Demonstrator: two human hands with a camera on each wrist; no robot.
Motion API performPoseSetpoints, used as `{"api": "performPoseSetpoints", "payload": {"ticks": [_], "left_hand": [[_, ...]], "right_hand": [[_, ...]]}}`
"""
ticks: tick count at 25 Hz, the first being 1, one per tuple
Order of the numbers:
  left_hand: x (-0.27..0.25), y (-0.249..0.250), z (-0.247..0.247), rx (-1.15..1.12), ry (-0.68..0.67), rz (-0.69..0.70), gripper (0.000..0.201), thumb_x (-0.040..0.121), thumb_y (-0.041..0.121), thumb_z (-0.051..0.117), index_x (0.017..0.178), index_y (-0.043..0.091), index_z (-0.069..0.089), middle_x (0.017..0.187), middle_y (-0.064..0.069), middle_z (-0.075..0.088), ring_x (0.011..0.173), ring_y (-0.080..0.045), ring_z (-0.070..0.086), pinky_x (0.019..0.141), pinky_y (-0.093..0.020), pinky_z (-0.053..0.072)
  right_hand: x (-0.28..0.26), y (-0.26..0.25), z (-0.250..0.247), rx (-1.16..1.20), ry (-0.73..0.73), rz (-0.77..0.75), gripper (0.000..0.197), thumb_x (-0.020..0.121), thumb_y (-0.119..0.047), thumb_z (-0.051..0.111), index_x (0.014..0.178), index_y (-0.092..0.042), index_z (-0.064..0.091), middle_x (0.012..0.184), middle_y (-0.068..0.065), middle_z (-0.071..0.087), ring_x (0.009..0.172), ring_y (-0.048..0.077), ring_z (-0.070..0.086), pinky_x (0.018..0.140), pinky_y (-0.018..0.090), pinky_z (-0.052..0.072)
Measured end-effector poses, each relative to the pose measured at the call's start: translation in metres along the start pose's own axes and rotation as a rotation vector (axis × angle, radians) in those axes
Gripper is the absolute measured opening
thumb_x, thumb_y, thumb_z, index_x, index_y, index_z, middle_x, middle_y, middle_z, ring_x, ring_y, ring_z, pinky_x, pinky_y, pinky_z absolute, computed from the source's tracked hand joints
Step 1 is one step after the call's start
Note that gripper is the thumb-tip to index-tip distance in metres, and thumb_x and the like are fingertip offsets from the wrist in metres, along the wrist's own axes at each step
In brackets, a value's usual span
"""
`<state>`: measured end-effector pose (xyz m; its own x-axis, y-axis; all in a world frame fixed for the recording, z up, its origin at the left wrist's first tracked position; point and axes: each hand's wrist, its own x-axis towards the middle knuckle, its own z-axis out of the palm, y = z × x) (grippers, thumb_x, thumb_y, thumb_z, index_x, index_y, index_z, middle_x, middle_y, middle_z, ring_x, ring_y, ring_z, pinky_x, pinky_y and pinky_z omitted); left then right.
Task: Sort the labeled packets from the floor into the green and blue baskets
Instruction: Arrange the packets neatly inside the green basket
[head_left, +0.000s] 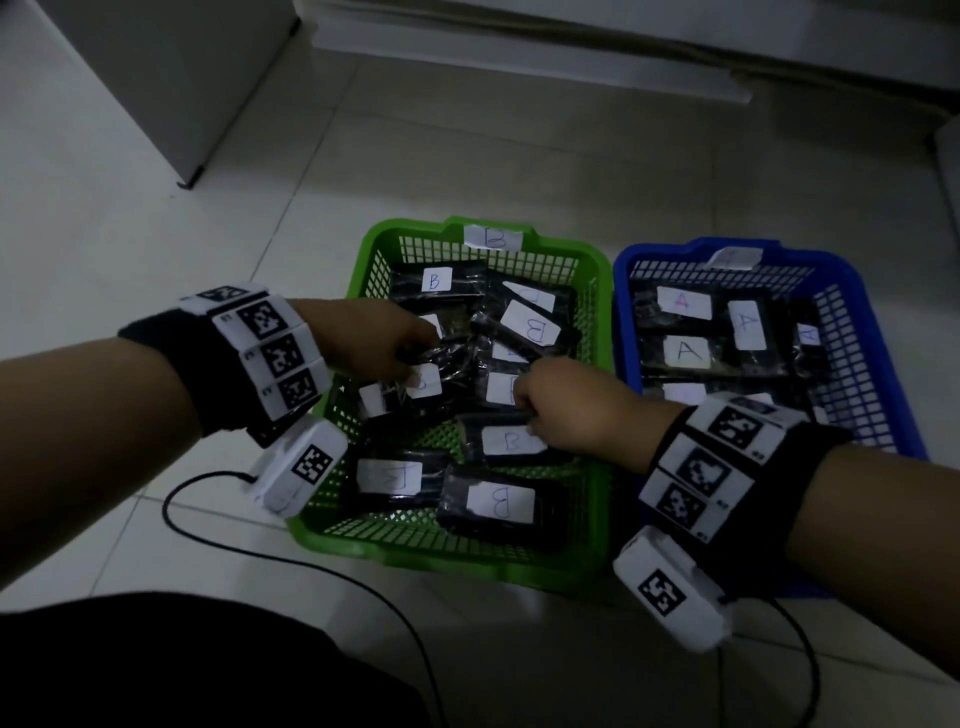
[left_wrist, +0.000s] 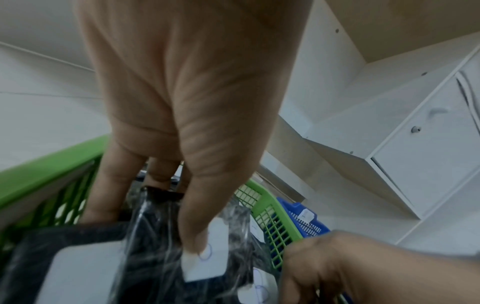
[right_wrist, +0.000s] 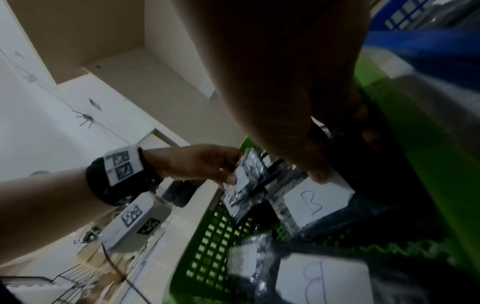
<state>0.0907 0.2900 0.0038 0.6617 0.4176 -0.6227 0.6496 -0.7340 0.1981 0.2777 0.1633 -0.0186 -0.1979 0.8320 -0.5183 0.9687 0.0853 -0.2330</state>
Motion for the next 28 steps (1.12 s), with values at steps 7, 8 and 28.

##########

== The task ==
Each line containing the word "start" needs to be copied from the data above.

== Answer to this problem ==
Measured end-effector poses, each relative to the pose measured at the call's start: translation in metres along the start pose's own axes and rotation as a rotation vector (axis × angle, radians) in those axes
Step 1 is one step after the call's start

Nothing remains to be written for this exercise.